Weston House in Monk Street was opened by parent Mrs Mason at the same time and held 13 boys. Cae Elga, a large 1920s house overlooking the Monnow valley was opened in January 1940 and was run for four and a half years by Mr and Mrs Frampton for 20 boys. Throughout its life great emphasis was placed on physical fitness. Every boy took an early morning bath at 7.15.

"All the year round the bedroom doors are left wide open through the night, whilst usually just before the boys are asleep, Mr Frampton comes round with a Dettol spray to disinfect our room" (1)

During the summer months all boys were encouraged to take their beds downstairs and sleep in the drive to the astonishment of early passers by. Cae Elga was also noted for the birthday-tea given to each boy. Sandroyd House in Monk Street was opened next for 19 boys and since it had name it adopted the names of its original wardens Mrs Sandey and Mrs Akroyd, two parents from Birmingham. On the ground floor were kitchens and dining-cum-common room and a bedroom for 5 boys. On the first floor a bathroom, two bedrooms each holding five boys and a bedroom shared by Mrs Sandey and Mrs Akroyd. On the second floor two further bedrooms, one for 4 boys and one for Mrs Akroyd's son also shared the sick room.

Leasbrook was the largest hostel, a huge ramshackle three-storied house in 5 acres of ground atDixton, holding 31 boys and opened in March 1940 by J.T.W.James.

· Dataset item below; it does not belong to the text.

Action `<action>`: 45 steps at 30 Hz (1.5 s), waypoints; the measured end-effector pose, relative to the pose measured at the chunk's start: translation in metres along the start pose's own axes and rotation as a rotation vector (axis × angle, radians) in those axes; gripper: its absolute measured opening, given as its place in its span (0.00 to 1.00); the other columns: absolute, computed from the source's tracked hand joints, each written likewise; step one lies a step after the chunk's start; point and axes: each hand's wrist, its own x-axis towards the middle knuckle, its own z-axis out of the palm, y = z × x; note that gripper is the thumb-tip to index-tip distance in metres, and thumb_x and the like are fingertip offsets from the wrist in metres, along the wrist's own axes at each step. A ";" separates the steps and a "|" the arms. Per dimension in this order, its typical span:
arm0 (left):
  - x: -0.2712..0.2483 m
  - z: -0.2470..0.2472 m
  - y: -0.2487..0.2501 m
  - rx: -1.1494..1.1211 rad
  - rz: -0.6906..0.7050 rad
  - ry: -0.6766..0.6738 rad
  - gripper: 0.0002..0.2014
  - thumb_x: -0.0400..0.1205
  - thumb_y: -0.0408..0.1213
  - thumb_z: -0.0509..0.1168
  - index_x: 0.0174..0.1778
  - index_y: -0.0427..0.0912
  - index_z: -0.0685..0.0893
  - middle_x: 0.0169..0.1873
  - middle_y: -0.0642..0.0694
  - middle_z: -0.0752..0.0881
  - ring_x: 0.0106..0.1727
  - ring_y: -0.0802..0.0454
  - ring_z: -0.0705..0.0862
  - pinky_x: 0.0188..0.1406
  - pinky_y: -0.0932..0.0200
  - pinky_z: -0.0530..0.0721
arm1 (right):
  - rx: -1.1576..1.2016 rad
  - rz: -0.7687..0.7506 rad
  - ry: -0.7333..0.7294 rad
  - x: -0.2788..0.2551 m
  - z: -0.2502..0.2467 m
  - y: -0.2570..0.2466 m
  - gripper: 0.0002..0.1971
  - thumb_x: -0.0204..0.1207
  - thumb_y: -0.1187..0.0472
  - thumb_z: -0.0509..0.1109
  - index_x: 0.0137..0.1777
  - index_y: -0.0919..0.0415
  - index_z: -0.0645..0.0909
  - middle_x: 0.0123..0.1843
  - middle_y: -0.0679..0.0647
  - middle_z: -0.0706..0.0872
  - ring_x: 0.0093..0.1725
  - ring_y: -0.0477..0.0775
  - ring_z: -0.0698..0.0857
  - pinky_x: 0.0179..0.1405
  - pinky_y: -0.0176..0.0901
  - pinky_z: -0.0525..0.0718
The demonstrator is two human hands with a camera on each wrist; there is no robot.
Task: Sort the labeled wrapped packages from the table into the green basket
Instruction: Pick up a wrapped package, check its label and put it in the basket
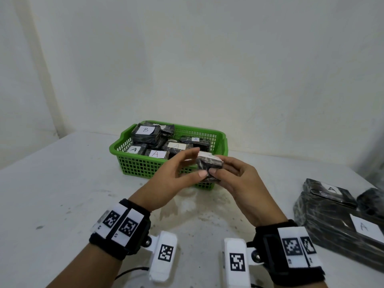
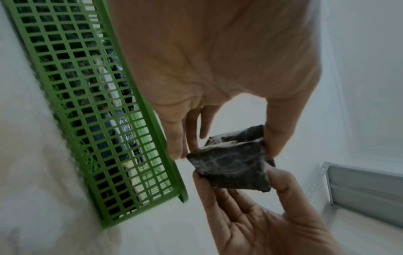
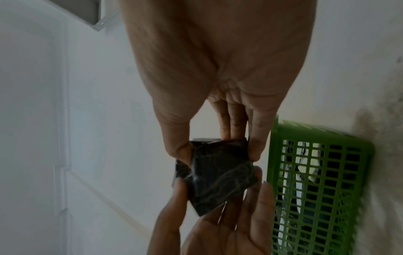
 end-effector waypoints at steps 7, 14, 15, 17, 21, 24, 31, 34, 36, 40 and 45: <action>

When he joined the froces, shortly to become Adjutant of the Young Soldiers Battalion of the 70th Welsh Regiment and subsequently Commandant of a Prisoner of War Camp, the Headmaster and Mrs Dobinson moved in. In the grounds were stables and outhouses which provided endless entertainment on Summer evenings and in the gardens a beehive which in 1943 produced 60 lbs of honey and was looked after by W.K.Davies who was a Sixth former who taught younger boys to control it after he left. At the end of each term, there was a breaking up party with charades, singsong and a treasure hunt.

Kingsley House accommodating 17 juniors and Sommerville taking 10 boys completed hostels. A number of the matsers whose wives had stayed in Birmingham were accomodated nearby in the Priory, a clergy house attached to the parish church.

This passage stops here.